I plan to watch Sunday’s game, which features a matchup between Denver’s Peyton Manning, one of the greatest quarterbacks ever to play in the NFL, and Carolina’s Cam Newton, arguably the best at that position today. But how much longer will my conscience let me watch other people’s sons, husbands, brothers and fathers get hurt expressly for my entertainment? Not too much longer, if it becomes clear that Omalu is correct that essentially all pro football players are being condemned to shorter and compromised lives due to irreversible brain injury. Something has to change. Time will tell whether it is the sport of football or my cool-season Sunday pastimes.
Can middle and high schools across America keep sending children onto fields to play tackle football, or is that simply inappropriate? Will we keep letting college students trade their athletic prowess for tuition money if it means tossing in their neurological health as well? And could the NFL make football safe, or at least safe enough to be a reasonable activity for players and spectators to enjoy?
The physically violent acts of slamming into an opposing player and trying to throw him to the ground are essential elements of tackle football as we know it today. It just may be impossible to fix the game in ways that make it acceptably safe but still recognizable. Flag football will probably never fly in college and the NFL, and maybe not in high school either.
The parallels between modern American football and gladiators in ancient Rome are drawn by both the sport’s fans and its critics. Certainly the insistence on using Roman numerals to identify “Super Bowl L” encourages that mental leap. Yet while gladiatorial games were almost certainly less lethal than they have been depicted in Hollywood, many men still died for the entertainment of others. We don’t hold such spectacles anymore because we agree that packaging such deadly contests for mass consumption is not acceptable. We don’t allow dogs or roosters to fight to the death, either. How far are we willing to let football players - or boxers, for that matter - go to hurt one another?

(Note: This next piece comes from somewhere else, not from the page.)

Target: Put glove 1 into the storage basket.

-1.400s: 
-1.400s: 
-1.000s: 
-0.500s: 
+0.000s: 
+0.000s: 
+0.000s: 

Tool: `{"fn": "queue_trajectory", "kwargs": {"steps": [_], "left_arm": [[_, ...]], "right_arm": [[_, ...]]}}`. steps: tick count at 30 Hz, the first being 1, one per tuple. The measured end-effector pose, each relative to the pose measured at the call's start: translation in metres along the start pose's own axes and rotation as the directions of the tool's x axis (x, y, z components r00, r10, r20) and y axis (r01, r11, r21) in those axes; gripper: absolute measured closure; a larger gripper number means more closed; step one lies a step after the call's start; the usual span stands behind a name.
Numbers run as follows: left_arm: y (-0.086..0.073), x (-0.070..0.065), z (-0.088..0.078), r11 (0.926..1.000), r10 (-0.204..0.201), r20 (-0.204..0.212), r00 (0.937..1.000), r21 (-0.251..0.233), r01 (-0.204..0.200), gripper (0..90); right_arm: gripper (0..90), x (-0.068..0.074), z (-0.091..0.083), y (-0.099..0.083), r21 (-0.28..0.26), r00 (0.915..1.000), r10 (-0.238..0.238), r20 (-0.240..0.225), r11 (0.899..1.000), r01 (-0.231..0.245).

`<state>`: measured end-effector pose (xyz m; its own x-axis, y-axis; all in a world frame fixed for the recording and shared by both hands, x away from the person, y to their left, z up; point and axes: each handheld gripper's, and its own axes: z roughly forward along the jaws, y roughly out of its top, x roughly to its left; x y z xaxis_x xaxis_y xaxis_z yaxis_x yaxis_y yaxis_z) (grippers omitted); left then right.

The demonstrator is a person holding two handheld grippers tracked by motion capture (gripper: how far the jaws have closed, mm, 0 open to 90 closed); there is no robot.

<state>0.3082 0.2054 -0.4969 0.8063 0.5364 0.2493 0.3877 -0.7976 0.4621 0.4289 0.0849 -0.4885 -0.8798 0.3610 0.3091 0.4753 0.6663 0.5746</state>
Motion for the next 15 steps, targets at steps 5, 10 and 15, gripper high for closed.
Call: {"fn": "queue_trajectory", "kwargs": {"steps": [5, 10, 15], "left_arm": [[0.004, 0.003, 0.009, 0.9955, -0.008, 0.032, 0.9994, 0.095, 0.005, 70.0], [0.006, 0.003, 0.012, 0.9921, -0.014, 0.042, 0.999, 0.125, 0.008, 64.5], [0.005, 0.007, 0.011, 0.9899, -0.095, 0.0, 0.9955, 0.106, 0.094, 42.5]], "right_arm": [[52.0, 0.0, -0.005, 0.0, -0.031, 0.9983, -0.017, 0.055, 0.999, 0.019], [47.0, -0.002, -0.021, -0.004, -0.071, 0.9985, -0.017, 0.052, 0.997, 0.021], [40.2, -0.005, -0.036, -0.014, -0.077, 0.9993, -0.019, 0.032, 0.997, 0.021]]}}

In my own lifetime, the Super Bowl has gone from having nearly 40,000 unfilled seats at the Los Angeles Coliseum, where the first edition was played, to being the single largest national spectacle we have, with an audience measured in hundreds of millions. Might it all reverse in the next 50 years? I think it could, for the same reason boxing is no longer a major televised sport, and for the reasons we no longer watch gladiators fight to the death. Some activities are just too violent, too risky, to be widely appreciated as sport or entertainment. Accidents happen in any sport, but that is not the same as having the sport itself be the accident.
The NFL has good reason to be concerned about its future. Maybe the league can improve the equipment and change the rules in ways that protect players and make it again enjoyable for us to watch our own sons, or other people’s, play the game. But I am not sure they can. Either way, I think we will know the answer well before 50 more Super Bowls have been played.